TASK DIRECTIONS >> Restate the opening lines of the material below word for word, stopping after the line that contains "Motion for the".
━━━━
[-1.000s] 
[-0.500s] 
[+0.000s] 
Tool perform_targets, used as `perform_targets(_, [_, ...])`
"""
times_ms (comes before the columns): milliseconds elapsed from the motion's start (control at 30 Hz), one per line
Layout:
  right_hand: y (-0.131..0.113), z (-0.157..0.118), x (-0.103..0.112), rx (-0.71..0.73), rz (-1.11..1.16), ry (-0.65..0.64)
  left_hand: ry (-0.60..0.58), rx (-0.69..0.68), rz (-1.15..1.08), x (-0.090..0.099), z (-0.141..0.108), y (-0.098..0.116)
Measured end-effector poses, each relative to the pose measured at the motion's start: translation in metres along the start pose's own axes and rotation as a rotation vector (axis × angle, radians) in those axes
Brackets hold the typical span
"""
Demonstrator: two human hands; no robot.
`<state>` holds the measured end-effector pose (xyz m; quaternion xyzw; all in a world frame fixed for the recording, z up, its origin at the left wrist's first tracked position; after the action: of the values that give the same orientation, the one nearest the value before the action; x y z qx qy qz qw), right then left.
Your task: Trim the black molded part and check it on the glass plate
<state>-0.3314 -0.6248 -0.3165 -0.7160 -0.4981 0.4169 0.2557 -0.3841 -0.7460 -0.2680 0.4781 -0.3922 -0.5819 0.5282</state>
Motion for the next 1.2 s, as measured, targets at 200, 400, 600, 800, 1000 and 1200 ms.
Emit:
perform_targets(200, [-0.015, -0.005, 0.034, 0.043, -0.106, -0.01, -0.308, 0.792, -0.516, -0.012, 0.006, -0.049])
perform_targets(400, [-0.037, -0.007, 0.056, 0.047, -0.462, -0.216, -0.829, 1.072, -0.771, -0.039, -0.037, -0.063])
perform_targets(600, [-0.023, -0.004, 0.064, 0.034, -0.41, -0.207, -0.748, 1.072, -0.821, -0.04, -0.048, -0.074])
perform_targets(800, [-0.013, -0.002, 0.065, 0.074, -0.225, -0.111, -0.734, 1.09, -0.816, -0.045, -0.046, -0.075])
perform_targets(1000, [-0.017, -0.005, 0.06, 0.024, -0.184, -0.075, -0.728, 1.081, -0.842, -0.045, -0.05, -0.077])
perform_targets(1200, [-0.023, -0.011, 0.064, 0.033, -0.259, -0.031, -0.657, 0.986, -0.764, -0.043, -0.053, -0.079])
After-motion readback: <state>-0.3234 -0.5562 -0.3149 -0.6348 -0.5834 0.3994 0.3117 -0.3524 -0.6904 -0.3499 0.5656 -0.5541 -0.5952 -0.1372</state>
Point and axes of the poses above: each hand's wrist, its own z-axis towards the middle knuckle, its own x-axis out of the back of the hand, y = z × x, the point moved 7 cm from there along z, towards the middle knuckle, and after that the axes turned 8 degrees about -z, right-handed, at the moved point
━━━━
WORKED SOLUTION >>
[-1.000s] 
[-0.500s] 
[+0.000s] 
Tool perform_targets, used as `perform_targets(_, [_, ...])`
"""
times_ms (comes before the columns): milliseconds elapsed from the motion's start (control at 30 Hz), one per line
Layout:
  right_hand: y (-0.131..0.113), z (-0.157..0.118), x (-0.103..0.112), rx (-0.71..0.73), rz (-1.11..1.16), ry (-0.65..0.64)
  left_hand: ry (-0.60..0.58), rx (-0.69..0.68), rz (-1.15..1.08), x (-0.090..0.099), z (-0.141..0.108), y (-0.098..0.116)
Measured end-effector poses, each relative to the pose measured at the motion's start: translation in metres along the start pose's own axes and rotation as a rotation vector (axis × angle, radians) in those axes
Brackets hold the typical span
"""
Demonstrator: two human hands; no robot.
`<state>` holds the measured end-effector pose (xyz m; quaternion xyzw; all in a world frame fixed for the recording, z up, its origin at the left wrist's first tracked position; after the action: of the values that give the same orientation, the one nearest the value before the action; x y z qx qy qz qw), right then left.
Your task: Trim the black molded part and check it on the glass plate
<state>-0.3314 -0.6248 -0.3165 -0.7160 -0.4981 0.4169 0.2557 -0.3841 -0.7460 -0.2680 0.4781 -0.3922 -0.5819 0.5282</state>
Motion for the next 1.2 s, as measured, targets at 200, 400, 600, 800, 1000 and 1200 ms.

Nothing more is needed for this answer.